(Records from a data collection)
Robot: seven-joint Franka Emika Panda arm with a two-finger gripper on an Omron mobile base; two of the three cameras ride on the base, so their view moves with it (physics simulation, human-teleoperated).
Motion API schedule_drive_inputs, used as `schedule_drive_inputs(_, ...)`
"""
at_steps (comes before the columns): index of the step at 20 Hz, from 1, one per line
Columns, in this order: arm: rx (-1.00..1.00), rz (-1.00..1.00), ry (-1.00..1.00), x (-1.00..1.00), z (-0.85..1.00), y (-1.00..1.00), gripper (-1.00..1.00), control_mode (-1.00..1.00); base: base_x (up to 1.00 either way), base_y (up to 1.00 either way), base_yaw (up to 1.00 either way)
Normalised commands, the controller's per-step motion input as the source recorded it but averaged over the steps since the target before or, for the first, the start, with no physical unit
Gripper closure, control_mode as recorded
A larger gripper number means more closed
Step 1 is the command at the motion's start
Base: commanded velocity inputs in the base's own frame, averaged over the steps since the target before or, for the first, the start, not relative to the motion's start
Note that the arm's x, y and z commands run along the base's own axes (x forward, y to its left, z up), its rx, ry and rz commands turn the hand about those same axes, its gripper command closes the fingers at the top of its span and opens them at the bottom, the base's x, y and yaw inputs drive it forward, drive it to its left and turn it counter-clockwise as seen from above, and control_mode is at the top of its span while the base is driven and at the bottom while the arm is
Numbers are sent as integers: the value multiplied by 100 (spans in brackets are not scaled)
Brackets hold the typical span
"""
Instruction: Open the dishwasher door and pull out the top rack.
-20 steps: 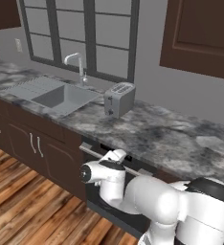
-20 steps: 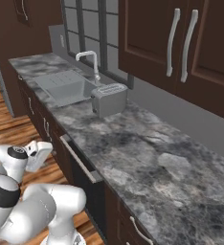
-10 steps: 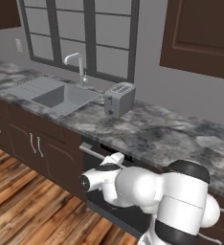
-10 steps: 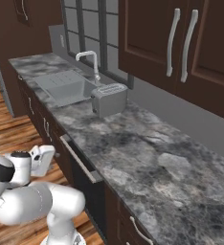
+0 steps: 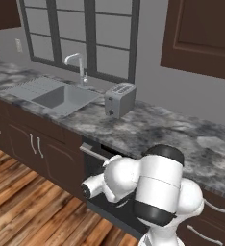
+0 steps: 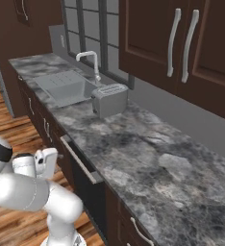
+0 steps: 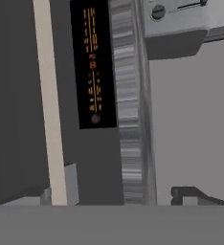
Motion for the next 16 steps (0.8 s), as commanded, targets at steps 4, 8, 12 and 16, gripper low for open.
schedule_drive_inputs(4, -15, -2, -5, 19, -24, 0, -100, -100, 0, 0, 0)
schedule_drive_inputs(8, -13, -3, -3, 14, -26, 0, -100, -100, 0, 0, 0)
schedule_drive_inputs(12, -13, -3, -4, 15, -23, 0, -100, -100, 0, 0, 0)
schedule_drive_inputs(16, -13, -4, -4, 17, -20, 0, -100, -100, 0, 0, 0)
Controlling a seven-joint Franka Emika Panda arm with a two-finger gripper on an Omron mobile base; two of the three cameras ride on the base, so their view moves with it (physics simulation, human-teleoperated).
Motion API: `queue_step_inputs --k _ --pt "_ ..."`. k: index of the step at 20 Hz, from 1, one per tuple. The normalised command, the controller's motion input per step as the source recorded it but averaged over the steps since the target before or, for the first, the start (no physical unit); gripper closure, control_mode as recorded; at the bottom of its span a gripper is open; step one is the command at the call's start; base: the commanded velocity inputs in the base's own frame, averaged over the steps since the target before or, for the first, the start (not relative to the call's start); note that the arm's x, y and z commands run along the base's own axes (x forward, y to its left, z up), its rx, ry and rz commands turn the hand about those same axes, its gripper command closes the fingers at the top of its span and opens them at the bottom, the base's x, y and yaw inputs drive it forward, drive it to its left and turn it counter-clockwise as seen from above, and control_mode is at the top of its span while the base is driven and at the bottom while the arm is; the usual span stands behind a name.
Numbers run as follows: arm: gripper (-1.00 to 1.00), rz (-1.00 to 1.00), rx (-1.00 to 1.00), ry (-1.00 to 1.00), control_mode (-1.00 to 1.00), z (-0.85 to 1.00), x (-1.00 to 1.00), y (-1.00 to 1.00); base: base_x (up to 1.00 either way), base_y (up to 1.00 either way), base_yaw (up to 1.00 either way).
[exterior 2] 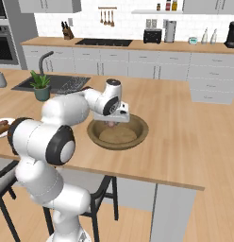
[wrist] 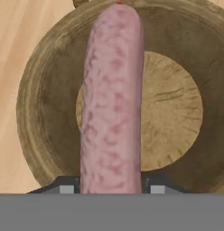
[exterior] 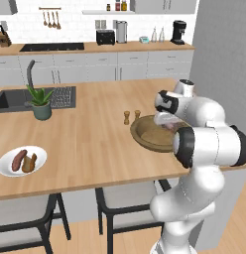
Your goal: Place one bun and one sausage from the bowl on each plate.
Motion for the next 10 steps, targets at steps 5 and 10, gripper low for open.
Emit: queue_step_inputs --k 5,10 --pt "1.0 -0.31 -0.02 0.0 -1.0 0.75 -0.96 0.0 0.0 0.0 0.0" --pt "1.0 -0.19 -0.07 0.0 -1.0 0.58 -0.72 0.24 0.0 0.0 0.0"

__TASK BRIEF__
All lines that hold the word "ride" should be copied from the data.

__RESPONSE__
Robot: seven-joint Franka Emika Panda arm with a two-finger gripper on an Omron mobile base; two of the three cameras ride on the base, so their view moves with it (physics simulation, human-teleoperated).
Controlling a seven-joint Franka Emika Panda arm with a two-finger gripper on an Omron mobile base; two of the three cameras ride on the base, so their view moves with it (physics simulation, human-teleoperated).

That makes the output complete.